Reports were released on Wednesday that the Diamondbacks are actively shopping two of the team's star players. Trevor Bauer, who was in the big leagues for just a few games last year before being sent back down to AAA Reno, is said to be on the market. Joining him is outfielder Justin Upton, who has unarguably had some inconsistencies since joining the Diamondbacks major league team in 2007.
Diamondbacks general manager Kevin Towers refuted these reports, saying that they are not actively shopping either player. However, he did mention that if someone calls about them, then the team is more than willing to listen to any offers made. Not a ringing endorsement for two corner pieces of your franchise.
In Bauer's 4 starts with the Diamondbacks last season, he pitched for a 1-2 record and an ERA above 6. But that wasn't the main issue with the young pitcher. There were reports that he was disliked in the clubhouse and that he could not get on the same page from the mound with catcher Miguel Montero. That, coupled with his odd pregame routine and attitude that he carries make him a dispensable piece.
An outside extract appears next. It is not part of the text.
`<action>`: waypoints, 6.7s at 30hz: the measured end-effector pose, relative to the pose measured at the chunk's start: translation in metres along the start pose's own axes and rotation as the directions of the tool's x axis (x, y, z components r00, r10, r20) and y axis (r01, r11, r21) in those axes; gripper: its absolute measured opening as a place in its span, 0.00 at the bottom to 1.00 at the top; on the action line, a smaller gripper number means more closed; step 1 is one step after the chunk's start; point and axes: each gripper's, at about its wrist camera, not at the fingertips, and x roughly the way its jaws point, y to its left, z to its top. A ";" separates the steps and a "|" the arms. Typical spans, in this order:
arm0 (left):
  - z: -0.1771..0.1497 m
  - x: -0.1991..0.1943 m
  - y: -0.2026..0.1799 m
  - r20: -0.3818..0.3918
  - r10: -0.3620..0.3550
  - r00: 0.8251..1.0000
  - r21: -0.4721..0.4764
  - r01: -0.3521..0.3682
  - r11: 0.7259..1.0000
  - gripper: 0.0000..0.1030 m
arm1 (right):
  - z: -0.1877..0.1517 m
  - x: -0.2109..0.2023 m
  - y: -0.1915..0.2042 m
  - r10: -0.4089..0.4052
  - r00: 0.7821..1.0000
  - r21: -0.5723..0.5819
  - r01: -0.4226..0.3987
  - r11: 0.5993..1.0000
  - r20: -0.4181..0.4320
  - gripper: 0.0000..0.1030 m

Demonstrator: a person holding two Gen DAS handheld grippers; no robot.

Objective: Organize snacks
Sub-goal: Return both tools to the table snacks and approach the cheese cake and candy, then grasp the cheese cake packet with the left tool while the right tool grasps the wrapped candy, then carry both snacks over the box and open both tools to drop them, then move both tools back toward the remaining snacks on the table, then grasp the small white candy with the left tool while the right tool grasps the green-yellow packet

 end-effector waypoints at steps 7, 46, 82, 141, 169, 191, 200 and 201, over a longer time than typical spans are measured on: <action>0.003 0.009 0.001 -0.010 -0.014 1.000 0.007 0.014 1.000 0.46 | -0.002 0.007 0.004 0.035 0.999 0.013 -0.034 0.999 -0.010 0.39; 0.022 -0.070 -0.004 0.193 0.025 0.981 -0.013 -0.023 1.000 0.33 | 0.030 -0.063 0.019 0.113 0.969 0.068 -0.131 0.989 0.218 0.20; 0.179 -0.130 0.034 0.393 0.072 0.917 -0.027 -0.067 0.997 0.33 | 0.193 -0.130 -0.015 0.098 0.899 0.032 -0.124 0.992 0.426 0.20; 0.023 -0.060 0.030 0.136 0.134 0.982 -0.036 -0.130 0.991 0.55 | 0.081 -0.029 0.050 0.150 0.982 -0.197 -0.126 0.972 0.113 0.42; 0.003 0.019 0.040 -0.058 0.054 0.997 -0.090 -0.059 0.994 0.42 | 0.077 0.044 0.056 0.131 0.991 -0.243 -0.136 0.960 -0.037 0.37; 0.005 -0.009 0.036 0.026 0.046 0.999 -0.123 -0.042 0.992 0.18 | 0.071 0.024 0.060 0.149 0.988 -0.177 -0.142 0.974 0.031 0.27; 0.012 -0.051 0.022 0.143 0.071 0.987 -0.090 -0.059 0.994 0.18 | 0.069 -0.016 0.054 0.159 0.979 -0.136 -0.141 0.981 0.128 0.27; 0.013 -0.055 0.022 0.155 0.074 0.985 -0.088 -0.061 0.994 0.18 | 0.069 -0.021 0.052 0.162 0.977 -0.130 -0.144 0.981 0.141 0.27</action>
Bauer is quite obviously a 'my way or the highway' type of player, which is not something the Diamondbacks need for their young, budding team. Players that are flexible and willing to go out and do as their manager requests will find spots on this roster, not the indignant ones.
Bauer could bring back a nice package, too. He is a young pitcher with loads of potential. A team that is looking to add a young pitcher that can be part of the top of their rotation for years to come will surely surrender plenty of prospects in the hopes that they can change his way of thinking. Nick Piecoro of the Arizona Republic suggested that the Indians may be willing to part with shortstop Asdrubal Cabrera to get their hands on Bauer.
So go ahead, D-Backs. Deal Bauer. But leave Upton right where he is.
Justin Upton, a former first selection in the MLB Draft, is the type of player clubs dream of building their franchises around. He has speed to get around the bases, speed in the outfield, power to blast a ball a mile out of the park and an arm to get the ball to home plate without it bouncing even once. Oh, and he is willing to do as he is asked.
This marks the third cycle of rumors stating that the D-Backs are shopping Upton. Whether or not they can even bring him back at this point given how many times they have spit in his face is for another discussion. What is clear is that they obviously aren't impressed with him.
Even when manager Kirk Gibson benched him for a few consecutive games because he was unhappy with Upton's production, Justin still took the field, doing as his team instructed. He is a team player.
Although, he has been somewhat inconsistent. In 2011, he was near the top for MVP voting. He hit 31 homers with 88 RBI's and a respectable .289 batting average. Those numbers dipped in 2012 when he hit just 17 home runs, 67 RBI's and a .280 average. But he wasn't the only player that had a down year. Ian Kennedy was not nearly as effective from the mound. Chris Young, after injuring himself in April, saw a decline in production. It just wasn't the team's year.
So does that warrant the team trading their best player, despite the fact that they would likely bring in a more than adequate haul for him? If Upton were a free agent, he would be the most coveted player in baseball this winter. That is how highly regarded the young man is. At at the age of 24, teams know that they can be patient in waiting on his development. The Diamondbacks have apparently grown wary of doing just that.
But they shouldn't. He is the type of player that, in the right frame of mind and with the correct managing strategies, can go off for a monster year. You can tell that he is just ready to break out. And right before he does, the Diamondbacks are willing to trade him?
Again, D-Backs. Trade Bauer. He is replaceable. But Upton? You might want to think twice before you push a player with superstar potential out the door. Hopefully, for Arizona's sake, it isn't already too late.